WORK INSTRUCTIONS
Where the word "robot" appears in a line below, copy the whole line.

DATA FOR THIS TASK
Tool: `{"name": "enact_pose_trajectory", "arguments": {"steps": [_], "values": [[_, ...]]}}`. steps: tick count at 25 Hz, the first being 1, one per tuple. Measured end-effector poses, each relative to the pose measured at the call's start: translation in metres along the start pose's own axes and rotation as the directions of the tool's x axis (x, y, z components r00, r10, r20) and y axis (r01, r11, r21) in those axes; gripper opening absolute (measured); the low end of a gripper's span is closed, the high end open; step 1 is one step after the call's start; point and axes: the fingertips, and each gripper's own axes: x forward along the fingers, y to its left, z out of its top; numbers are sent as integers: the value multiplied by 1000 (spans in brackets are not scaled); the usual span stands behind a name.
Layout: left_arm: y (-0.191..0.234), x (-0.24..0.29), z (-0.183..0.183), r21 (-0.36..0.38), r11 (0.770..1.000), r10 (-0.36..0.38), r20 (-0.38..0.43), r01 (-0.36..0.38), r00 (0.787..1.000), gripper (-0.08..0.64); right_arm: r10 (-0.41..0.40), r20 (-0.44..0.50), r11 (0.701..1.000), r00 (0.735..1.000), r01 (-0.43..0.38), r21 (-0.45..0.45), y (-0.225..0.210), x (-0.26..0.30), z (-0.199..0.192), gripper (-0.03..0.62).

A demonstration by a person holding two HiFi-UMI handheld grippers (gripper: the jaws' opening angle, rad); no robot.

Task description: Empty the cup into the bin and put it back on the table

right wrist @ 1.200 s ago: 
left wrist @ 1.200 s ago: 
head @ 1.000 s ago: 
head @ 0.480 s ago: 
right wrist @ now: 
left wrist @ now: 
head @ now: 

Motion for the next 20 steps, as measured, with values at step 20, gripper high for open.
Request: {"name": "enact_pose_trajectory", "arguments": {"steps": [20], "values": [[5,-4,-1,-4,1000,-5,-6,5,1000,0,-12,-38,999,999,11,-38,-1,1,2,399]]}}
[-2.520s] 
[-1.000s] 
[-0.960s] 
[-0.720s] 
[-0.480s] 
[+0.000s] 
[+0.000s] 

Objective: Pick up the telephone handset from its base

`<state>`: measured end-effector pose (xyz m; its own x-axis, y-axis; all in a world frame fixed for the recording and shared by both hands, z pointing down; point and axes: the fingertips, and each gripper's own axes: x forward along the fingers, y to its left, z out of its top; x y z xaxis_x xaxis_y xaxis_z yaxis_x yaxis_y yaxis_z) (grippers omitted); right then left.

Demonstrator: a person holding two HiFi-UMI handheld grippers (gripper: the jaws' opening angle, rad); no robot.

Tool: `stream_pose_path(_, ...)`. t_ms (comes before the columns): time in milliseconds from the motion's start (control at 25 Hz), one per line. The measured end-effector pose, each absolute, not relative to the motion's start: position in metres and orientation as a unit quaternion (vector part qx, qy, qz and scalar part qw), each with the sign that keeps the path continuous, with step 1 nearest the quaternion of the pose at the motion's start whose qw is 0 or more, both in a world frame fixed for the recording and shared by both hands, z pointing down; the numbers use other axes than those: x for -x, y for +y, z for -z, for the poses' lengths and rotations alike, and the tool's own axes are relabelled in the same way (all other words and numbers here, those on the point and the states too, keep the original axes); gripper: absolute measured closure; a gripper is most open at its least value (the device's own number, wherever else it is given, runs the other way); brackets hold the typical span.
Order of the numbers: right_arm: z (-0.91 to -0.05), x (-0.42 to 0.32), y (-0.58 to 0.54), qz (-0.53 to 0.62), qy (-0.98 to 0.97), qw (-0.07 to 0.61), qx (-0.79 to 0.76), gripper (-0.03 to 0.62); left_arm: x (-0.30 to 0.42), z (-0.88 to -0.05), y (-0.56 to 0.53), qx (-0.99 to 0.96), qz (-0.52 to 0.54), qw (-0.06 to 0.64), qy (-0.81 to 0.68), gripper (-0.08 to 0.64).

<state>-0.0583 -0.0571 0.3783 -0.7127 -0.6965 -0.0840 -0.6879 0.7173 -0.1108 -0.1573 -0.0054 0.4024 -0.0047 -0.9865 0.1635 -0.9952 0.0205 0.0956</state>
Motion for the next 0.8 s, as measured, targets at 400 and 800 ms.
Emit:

RESPONSE TO THE TASK
A demonstration by a person holding two HiFi-UMI handheld grippers (gripper: the jaws' opening angle, rad); no robot.
Demonstrator: a person holding two HiFi-UMI handheld grippers (gripper: the jaws' opening angle, rad); no robot.

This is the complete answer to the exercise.